Moreover, the new compounds are effective even when given to the mice up to 65 hours after an initial infection. In contrast, for acyclovir to work, it must be taken within hours after the first symptoms appear.
Gerald Kleymann and his colleagues at Bayer AG in Wuppertal, Germany, also have identified inhibitors of HSV replication. After screening more than 400,000 compounds, they realized that the most effective ones were interfering with helicase-primase.
“It appears that we hit the Achilles’ heel of the virus,” says Kleymann.
Like the Boehringer Ingelheim team, the Bayer group found the compounds to be effective in rodents infected with HSV. In the April Nature Medicine, the Bayer group even reports that its compounds reduce the number of sequelae–the subsequent outbreaks of sores after an initial infection.
“The unsolved problem of herpes infections, namely the sequelae, may become curable,” says Kleymann.
Both research groups conclude that helicase-primase inhibitors are more potent than acyclovir and its derivatives.
“People have been looking for years, and nobody had come up with anything that matches acyclovir,” notes virologist Priscilla A. Schaffer of Harvard Medical School in Boston. “These compounds are tremendously exciting.”
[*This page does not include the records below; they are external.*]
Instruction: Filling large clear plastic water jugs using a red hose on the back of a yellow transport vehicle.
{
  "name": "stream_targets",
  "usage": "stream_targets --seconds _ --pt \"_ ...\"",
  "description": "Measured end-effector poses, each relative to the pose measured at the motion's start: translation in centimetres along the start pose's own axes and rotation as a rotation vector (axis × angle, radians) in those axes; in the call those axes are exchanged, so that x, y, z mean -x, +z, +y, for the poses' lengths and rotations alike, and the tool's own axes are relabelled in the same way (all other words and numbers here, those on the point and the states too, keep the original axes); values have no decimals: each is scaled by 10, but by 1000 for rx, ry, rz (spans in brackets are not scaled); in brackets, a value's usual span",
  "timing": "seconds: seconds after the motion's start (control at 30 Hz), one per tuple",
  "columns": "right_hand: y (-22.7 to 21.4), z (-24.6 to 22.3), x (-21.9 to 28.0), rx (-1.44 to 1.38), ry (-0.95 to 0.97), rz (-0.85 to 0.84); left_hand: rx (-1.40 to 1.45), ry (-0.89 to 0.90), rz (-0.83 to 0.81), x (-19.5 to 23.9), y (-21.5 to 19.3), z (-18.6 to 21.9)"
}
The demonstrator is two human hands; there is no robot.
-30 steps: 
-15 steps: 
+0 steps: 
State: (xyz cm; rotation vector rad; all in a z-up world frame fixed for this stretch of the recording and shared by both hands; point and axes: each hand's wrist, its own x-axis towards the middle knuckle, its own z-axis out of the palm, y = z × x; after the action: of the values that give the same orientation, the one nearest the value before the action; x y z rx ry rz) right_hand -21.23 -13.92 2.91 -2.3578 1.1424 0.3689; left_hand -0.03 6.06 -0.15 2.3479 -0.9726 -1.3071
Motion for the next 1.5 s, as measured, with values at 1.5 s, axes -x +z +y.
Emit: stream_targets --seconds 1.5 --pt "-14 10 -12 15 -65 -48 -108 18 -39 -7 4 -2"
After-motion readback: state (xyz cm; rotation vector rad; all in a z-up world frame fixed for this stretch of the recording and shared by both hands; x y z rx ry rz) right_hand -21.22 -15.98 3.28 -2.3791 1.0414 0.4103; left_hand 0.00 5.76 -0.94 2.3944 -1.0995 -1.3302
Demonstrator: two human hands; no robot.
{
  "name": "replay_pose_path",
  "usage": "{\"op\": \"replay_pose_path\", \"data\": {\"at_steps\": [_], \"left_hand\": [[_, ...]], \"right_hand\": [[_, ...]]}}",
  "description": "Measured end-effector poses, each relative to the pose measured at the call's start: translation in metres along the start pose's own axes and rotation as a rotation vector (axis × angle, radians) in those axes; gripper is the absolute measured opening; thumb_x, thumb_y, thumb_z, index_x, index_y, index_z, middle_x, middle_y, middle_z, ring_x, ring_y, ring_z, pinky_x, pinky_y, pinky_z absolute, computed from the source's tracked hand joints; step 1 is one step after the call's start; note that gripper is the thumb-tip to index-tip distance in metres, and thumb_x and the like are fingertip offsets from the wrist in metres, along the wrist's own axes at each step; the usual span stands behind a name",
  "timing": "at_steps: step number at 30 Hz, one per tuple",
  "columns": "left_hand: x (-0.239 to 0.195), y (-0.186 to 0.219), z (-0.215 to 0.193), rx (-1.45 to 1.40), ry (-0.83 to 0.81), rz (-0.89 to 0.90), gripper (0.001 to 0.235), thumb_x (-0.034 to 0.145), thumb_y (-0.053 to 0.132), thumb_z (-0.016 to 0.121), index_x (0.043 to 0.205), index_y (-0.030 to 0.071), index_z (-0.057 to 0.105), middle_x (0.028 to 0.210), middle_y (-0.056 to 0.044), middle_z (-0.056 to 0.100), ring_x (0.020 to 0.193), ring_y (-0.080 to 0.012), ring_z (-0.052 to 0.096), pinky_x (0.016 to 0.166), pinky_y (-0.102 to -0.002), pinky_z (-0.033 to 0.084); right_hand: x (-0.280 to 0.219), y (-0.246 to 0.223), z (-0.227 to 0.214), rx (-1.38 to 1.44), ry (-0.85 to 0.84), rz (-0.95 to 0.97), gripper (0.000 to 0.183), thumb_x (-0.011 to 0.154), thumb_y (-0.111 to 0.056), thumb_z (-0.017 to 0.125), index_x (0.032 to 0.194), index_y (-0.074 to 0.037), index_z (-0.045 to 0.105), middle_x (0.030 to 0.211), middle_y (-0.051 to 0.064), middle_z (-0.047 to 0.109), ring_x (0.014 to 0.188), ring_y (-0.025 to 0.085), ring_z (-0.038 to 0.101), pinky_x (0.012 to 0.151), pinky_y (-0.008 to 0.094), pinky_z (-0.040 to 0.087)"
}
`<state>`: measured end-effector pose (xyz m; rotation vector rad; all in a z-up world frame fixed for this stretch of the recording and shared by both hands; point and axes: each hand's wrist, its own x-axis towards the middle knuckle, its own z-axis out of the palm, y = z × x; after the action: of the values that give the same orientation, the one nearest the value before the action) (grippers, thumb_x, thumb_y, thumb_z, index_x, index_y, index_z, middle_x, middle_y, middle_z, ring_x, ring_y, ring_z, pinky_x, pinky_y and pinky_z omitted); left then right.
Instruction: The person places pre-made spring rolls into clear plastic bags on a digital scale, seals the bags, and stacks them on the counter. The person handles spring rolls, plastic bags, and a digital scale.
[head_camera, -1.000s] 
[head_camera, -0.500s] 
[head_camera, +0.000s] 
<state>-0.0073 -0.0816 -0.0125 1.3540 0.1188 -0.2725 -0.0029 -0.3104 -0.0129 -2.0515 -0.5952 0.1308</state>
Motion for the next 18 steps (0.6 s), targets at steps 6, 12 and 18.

At the moment, though, neither Bayer nor Boehringer Ingelheim plans to launch tests of helicase-primase inhibitors in people. “It’s unfortunate because these compounds do look interesting, but companies have to make choices about what they are going to put their money and resources behind,” says Paul Anderson, a vice president at Boehringer Ingelheim.
“The fundamental issue is that no pharmaceutical company wants to go head-to-head with acyclovir [and its derivatives],” says virologist Richard Whitley of the University of Alabama at Birmingham. “They do not see it as profitable.”
Both pharmaceutical firms say they hope to find other companies willing to finance further testing of their compounds.
“It’s kind of depressing,” notes Schaffer. “We’d all love to see [a helicase-primase inhibitor] go into the clinic. One of these days, I dare say, it will.”